C’est lors de sa visite à l'usine Gibson de Kalamazoo que Stan découvre l’ampleur de la situation. « Nous avions toutes sortes de problèmes de qualité. Nous avions des problèmes de production. Nous avions des problèmes de personnel », m'a-t-il dit. « Nous avions des problèmes de syndicat. C’était sans fin.» Stan s'est mis au travail. Il a développé un service de management au sein de l'usine, créé des calendriers de fabrication, amélioré les routines d'inspection, aménagé une salle de stockage à l’écart et tenu des réunions régulières.

« Nous avons aussi acheté une tonne de nouveaux équipements, toutes sortes de choses », se souvient Stan. « M. Berlin a déclaré que pendant les cinq premières années où j'étais là-bas, il y a eu plus de nouvelles idées, de nouvelles machines et de nouveaux produits que dans toute l'histoire de la société Gibson. C’était génial. Et si nous ne savions pas comment faire quelque chose, nous le découvrions ».

En 1968, l'année de l'arrivée de Stan, Gibson vantait encore les mérites de la SG, la nouvelle guitare électrique solidbody. Pour l'entreprise, cette guitare à double cutaway et au style moderne remplaçait la Les Paul single cut. Mais certains guitaristes de renom avaient jeté leur dévolu sur un autre modèle. Jeff Beck, Michael Bloomfield, Eric Clapton, Billy Gibbons, Peter Green et Keith Richards, pour n'en citer que quelques-uns, avaient découvert le charme et la puissance de l'ancienne Les Paul.

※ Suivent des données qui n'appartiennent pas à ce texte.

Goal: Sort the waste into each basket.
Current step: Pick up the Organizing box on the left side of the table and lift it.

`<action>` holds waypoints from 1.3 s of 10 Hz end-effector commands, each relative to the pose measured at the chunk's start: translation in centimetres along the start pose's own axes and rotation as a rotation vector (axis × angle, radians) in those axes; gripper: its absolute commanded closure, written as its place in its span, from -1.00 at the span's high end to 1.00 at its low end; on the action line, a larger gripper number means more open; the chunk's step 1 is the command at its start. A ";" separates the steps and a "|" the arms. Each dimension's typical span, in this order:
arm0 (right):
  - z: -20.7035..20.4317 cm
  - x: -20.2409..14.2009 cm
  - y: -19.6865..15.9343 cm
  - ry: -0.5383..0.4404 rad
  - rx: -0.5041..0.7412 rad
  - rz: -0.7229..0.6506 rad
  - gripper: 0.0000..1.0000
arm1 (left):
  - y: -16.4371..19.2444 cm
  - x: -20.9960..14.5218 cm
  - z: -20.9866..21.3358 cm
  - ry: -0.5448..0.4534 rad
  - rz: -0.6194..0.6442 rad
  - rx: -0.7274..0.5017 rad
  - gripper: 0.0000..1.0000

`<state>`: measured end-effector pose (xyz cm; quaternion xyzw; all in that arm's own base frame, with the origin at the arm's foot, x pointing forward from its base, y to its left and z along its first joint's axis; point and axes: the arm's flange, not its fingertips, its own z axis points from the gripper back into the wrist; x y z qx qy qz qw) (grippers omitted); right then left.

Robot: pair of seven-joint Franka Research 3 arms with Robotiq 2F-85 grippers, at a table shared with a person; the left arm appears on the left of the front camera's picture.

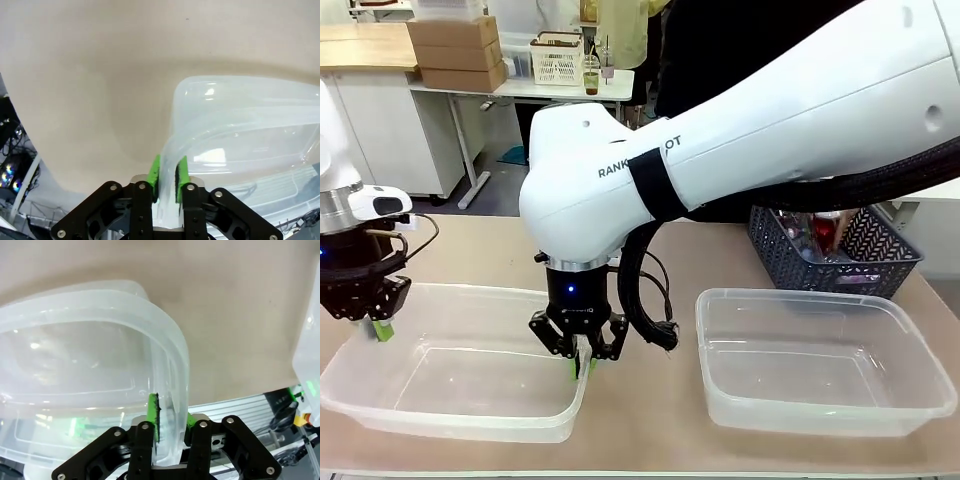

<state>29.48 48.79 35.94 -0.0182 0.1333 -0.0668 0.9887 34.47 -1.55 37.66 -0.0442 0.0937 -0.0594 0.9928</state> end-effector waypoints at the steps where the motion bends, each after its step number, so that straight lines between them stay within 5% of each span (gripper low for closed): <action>1: 0.6 -0.1 1.1 -0.031 -0.008 -0.017 -1.00 | -0.3 -5.0 -3.8 -0.028 0.013 0.007 -1.00; 5: 2.1 0.8 -0.3 0.021 -0.008 0.010 -1.00 | -0.9 -5.1 -0.2 -0.100 0.095 -0.063 -1.00; 11: 12.9 0.5 -11.0 0.053 -0.098 0.050 -1.00 | -6.6 -2.4 12.3 -0.152 0.036 -0.138 -1.00; 12: 12.0 1.3 -7.1 0.039 -0.060 0.050 -1.00 | -5.7 -4.5 9.0 -0.130 0.011 -0.110 -1.00; 13: 12.0 1.3 -7.1 0.039 -0.060 0.050 -1.00 | -5.7 -4.5 9.0 -0.130 0.011 -0.110 -1.00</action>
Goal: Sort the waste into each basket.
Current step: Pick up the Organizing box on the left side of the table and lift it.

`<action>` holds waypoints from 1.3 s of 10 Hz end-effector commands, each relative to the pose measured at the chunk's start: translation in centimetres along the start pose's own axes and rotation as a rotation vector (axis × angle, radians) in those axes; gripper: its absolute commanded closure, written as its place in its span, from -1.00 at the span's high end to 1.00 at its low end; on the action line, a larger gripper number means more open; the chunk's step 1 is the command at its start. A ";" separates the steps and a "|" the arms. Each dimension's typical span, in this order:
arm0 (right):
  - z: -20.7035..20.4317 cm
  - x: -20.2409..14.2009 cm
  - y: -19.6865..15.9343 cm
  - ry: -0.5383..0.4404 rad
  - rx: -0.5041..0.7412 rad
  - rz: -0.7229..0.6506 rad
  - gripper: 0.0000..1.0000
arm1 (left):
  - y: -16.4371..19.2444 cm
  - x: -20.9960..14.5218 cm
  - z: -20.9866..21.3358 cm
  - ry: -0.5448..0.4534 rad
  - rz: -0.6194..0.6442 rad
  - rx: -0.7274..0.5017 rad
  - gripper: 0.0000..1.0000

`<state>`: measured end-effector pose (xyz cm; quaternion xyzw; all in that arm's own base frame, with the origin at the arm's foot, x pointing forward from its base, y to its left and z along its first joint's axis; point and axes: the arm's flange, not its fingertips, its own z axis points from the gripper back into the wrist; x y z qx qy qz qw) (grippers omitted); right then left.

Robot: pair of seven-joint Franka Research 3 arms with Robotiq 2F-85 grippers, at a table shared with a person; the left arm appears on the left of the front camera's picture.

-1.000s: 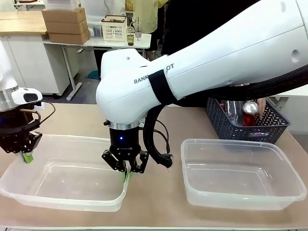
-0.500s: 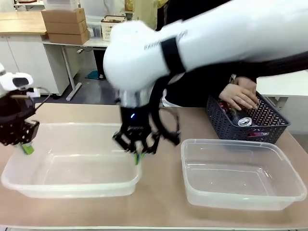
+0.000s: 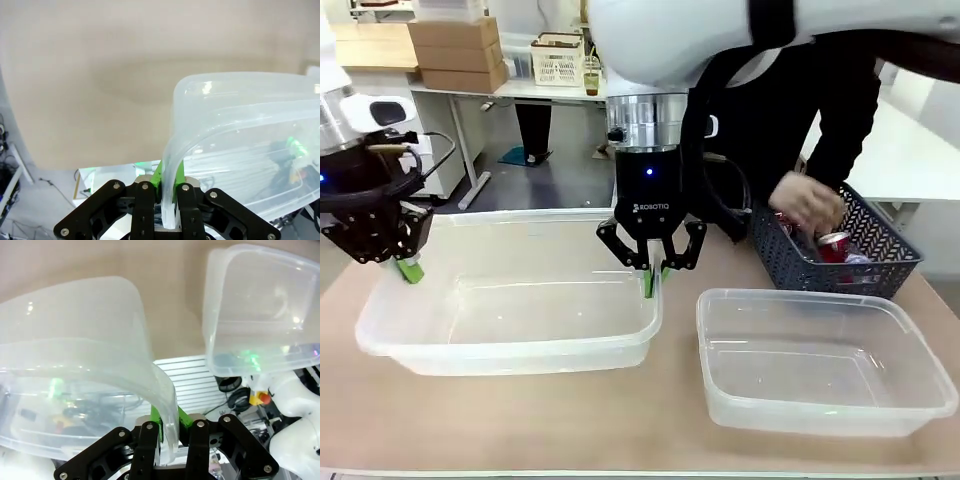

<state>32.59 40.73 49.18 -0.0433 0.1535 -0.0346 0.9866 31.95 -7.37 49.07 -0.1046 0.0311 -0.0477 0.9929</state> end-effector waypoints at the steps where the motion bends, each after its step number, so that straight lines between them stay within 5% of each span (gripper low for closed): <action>1: -1.3 0.8 1.2 0.003 0.002 -0.007 -1.00 | 1.6 -0.8 -1.0 0.002 0.004 0.005 -1.00; 3: -1.2 0.7 -1.5 0.043 0.016 -0.016 -0.89 | 0.7 -0.2 -0.8 0.014 0.012 0.005 -0.89; 5: -0.8 2.3 -5.2 0.084 0.072 -0.072 -0.89 | -3.6 1.5 -0.2 -0.011 0.189 -0.147 -0.89; 7: 0.1 3.2 -8.3 0.105 0.049 -0.168 -0.89 | -8.4 3.5 0.3 -0.004 0.265 -0.135 -0.89; 13: -1.2 4.6 -13.0 0.119 0.007 -0.280 -0.89 | -15.6 6.8 -0.1 -0.019 0.212 -0.053 -0.89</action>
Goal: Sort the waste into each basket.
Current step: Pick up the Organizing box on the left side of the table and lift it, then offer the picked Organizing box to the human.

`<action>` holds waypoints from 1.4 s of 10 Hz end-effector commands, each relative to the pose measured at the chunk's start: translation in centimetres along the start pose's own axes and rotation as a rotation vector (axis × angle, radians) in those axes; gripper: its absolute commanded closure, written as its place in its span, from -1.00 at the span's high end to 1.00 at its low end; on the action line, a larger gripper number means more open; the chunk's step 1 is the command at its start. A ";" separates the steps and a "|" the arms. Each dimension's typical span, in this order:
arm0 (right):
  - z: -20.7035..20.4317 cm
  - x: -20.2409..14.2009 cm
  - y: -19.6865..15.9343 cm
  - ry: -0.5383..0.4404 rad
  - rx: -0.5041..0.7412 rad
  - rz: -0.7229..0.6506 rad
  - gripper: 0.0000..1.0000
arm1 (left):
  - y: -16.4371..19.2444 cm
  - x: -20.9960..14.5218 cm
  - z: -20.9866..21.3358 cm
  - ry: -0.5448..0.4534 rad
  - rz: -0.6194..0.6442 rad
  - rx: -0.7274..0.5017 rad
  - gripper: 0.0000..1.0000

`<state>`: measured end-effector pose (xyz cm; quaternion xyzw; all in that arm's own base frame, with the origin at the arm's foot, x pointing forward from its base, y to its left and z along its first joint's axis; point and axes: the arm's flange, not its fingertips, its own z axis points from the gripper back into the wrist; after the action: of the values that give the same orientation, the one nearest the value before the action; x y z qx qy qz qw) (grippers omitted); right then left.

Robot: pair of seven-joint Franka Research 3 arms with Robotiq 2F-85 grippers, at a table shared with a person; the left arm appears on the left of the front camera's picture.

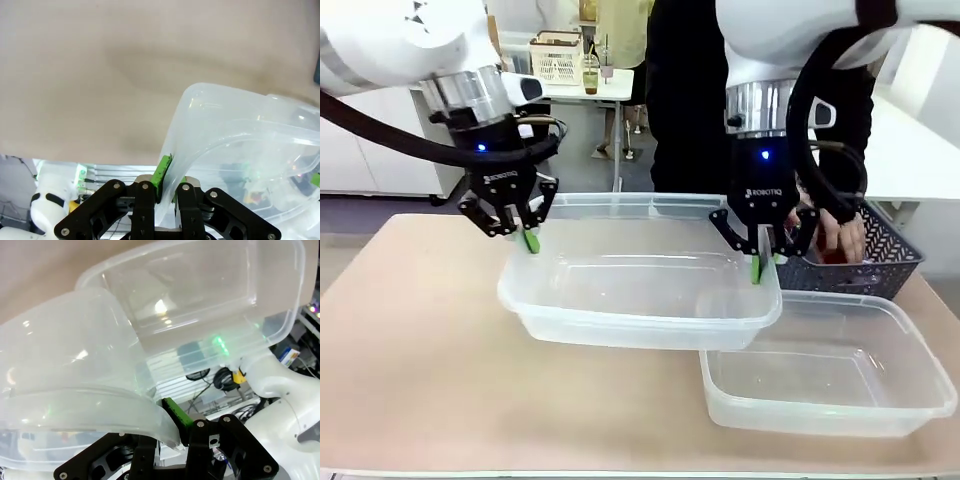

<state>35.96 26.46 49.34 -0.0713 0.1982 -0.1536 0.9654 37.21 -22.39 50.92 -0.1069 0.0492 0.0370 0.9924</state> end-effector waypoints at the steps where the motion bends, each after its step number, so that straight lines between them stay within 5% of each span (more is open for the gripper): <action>1: -1.5 0.7 2.2 0.021 0.055 -0.024 -0.89 | 0.5 -0.1 0.2 -0.001 0.015 -0.011 -0.89; 2: 0.0 0.0 0.0 0.000 0.000 0.000 -0.89 | 0.5 -0.1 0.2 -0.001 0.015 -0.011 -0.89; 14: 0.0 0.0 0.0 0.000 0.000 0.000 -0.89 | 0.5 -0.1 0.2 -0.001 0.015 -0.011 -0.89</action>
<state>36.14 26.75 49.43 -0.0643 0.1970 -0.1509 0.9666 37.12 -22.00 50.16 -0.0952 0.0541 0.0315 0.9935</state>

À la même époque, Bruce Bolen rejoint l’entreprise pour se produire lors de spectacles promotionnels en tant que guitariste itinérant. Au cours des années suivantes, il prend de plus en plus de responsabilités au niveau de la conception des guitares et du marketing de la marque. Lorsqu'il rejoint Gibson en 1967, Bruce est lui aussi témoin de la mauvaise santé de l’entreprise.

Les Paul Standard de 1968

« L'une des raisons pour lesquelles j'ai été engagé est que les ventes de guitares électriques Gibson étaient en chute libre », m'a-t-il dit. « Nous n'avions que les SG en modèle solidbody, plus les archtop et les thinline, et elles ne se vendaient pas très bien. Les bestseller de la marque à l'époque étaient les acoustiques flattop. J'ai donc été engagé pour vendre des guitares électriques ».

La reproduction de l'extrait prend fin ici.